### What you should do
Transcribe word for word the lines below from the line with "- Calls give" through the line with "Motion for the", ends included.

### Input data
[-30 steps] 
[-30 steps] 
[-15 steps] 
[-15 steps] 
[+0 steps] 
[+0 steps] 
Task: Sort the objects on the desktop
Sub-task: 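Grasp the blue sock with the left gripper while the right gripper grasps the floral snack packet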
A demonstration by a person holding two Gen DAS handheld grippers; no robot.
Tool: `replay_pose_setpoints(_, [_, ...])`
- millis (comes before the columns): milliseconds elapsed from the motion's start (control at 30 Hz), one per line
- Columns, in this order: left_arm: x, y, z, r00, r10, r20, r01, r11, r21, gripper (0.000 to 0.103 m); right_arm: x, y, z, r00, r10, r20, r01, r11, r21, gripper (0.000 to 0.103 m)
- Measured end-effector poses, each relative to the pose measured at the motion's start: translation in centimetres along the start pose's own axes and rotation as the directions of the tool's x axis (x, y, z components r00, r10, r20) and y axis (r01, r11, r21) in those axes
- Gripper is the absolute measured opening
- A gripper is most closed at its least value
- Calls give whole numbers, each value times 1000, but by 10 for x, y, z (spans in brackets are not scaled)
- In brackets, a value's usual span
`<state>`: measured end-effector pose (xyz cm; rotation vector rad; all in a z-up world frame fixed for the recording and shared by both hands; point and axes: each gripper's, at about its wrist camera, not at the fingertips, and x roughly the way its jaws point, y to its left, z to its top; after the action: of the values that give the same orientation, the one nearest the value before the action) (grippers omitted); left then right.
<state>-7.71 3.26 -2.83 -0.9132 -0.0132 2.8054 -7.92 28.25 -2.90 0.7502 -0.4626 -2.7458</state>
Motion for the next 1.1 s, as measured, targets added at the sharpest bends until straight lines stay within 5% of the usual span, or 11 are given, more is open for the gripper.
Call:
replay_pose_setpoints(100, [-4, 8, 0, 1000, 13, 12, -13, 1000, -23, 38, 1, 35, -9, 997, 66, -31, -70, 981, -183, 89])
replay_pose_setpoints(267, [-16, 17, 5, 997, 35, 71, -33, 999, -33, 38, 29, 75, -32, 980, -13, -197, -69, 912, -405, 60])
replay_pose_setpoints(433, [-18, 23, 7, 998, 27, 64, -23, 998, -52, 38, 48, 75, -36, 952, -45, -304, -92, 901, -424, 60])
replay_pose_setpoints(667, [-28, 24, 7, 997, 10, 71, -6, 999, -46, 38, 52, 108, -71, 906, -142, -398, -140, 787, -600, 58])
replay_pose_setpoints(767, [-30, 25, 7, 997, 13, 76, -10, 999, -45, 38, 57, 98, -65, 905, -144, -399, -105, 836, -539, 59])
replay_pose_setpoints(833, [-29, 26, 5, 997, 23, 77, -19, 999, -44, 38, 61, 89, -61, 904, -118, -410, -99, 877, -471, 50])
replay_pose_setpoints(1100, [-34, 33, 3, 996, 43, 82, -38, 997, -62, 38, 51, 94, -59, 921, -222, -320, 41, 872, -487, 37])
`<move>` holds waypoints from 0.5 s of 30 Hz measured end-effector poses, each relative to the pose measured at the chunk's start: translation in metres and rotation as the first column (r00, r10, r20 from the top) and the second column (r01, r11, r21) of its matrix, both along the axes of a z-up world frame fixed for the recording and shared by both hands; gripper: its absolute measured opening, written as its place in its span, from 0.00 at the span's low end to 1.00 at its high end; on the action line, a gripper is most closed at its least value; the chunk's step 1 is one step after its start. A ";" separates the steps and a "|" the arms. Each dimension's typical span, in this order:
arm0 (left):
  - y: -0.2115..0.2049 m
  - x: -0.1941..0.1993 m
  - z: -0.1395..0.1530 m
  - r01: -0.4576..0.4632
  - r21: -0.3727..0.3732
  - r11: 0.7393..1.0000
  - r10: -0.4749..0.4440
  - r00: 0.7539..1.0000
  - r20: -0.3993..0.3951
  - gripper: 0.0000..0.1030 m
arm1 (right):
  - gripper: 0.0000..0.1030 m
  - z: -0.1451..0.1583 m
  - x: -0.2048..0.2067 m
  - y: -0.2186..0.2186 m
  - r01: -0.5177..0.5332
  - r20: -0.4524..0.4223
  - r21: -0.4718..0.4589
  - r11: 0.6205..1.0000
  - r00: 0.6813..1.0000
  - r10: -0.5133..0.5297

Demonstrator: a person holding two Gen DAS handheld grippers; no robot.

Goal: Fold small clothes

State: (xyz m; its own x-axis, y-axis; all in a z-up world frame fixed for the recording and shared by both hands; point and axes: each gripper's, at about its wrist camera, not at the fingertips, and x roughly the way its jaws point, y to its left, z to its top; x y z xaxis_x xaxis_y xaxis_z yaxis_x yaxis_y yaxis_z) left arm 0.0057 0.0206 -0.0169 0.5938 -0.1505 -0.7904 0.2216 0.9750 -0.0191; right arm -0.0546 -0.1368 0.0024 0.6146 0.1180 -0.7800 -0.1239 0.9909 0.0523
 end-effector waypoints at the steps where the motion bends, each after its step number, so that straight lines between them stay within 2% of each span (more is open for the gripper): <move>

### Reply
- Calls give whole numbers, each value times 1000, but by 10 for x, y, z (spans in brackets are not scaled)
- In brackets, a value's usual span
`<state>`: measured end-effector pose (xyz cm; rotation vector rad; all in a z-up world frame fixed for the recording and shared by both hands; point and axes: each gripper's, at about its wrist camera, not at the fingertips, and x roughly the way its jaws point, y to its left, z to its top; after the action: of the values that give the same orientation, the one nearest the value before the action) (grippers omitted); left then right.
<state>-7.71 3.26 -2.83 -0.9132 -0.0132 2.8054 -7.92 28.25 -2.90 0.7502 -0.4626 -2.7458</state>
Motion for the next 1.1 s, as measured, targets added at the sharpest bends until straight lines stay within 5% of the usual span, or 11 are given, more is open for the gripper.

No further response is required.